Like the numerous famed artists, turned directors, who too found themselves emboldened to their greatest ambition in their third theatrical release, Aster’s newest film Beau is Afraid is not for the faint of heart. Like his famous living predecessors emboldened by early success, Aster adds his name to those who have used their third feature films as the height of their ambition. Spike Lee took his largest swing with Do the Right Thing (1989), David Fincher’s Se7en (1995), Wes Anderson’s The Royal Tenenbaums (2001), Steven Spielberg’s Close Encounters of the Third Kind (1977) and perhaps the most ambitious of all, Paul Thomas Anderson’s Magnolia (1999), all risked alienating a growing fanbase in the name of artistic vision. This is the impressive ground upon which Ari Aster stands with Beau is Afraid.
Beau is a three hour epic, far less horrific than Aster’s prior work, yet not without its moments of pure chaos. The director’s third feature is far more metacognitive and introspective despite its outwardly massive scale. The title character is played to stoic perfection by Joaquin Phoenix, as gifted an actor as there has ever been at turning nuance into an invitation to view his personal pain. Phoenix’s performance initially presents as a dim outer shell but as layers erode, it is clear that what originally appears as shell, is revealed to be shield. Beau and audience alike view his life through a prism of manic and debilitating guilt. The trauma is painfully real, and like the greatest artists, Ari Aster is holding the mirror in which it must be considered.

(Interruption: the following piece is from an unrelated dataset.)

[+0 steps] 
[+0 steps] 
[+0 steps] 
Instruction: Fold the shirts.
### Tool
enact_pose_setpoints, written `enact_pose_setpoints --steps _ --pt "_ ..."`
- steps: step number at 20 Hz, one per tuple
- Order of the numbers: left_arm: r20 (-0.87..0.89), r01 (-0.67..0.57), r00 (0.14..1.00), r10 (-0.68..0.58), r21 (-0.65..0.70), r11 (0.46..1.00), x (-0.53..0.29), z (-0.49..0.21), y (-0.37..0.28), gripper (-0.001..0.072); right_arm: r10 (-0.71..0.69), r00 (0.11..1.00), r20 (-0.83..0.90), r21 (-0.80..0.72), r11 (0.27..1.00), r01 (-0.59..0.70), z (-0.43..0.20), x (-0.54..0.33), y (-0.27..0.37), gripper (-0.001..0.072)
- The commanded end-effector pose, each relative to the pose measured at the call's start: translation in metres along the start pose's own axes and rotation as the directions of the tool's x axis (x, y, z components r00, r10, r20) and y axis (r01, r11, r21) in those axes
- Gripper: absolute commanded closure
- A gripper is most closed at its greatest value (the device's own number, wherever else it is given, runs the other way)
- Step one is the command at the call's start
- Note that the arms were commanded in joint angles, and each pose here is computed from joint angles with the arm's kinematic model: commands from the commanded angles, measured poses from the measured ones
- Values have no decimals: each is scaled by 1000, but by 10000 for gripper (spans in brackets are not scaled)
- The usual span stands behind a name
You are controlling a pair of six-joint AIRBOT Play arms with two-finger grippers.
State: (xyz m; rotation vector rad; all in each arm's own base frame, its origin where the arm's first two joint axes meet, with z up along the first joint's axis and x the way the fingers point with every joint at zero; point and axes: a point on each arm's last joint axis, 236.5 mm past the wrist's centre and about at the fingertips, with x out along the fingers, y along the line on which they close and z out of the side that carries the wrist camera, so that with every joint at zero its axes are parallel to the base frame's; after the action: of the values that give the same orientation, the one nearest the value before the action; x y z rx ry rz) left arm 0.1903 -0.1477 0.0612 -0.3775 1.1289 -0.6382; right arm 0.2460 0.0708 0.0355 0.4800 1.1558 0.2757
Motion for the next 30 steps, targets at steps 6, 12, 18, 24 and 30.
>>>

Inside everyone there lies far more questions than there are answers. What is the reliability of a childhood memory? How large a stake in the future should past trauma be allowed to occupy? Films that push boundaries force attentive audiences to ask questions, of themselves and of their experiences. Undoubtedly, there will be people who hate this film. Those most likely are the luckiest individuals who have never been asked to bear the burden of trauma or guilt. Love or loathe Beau is Afraid, audiences need to appreciate the aspiration behind creating a story of such immense creativity and emotional depth. Without filmmakers daring enough to attempt this level of art, how will humanity ever learn to decipher the human experience from its synthetic replicant?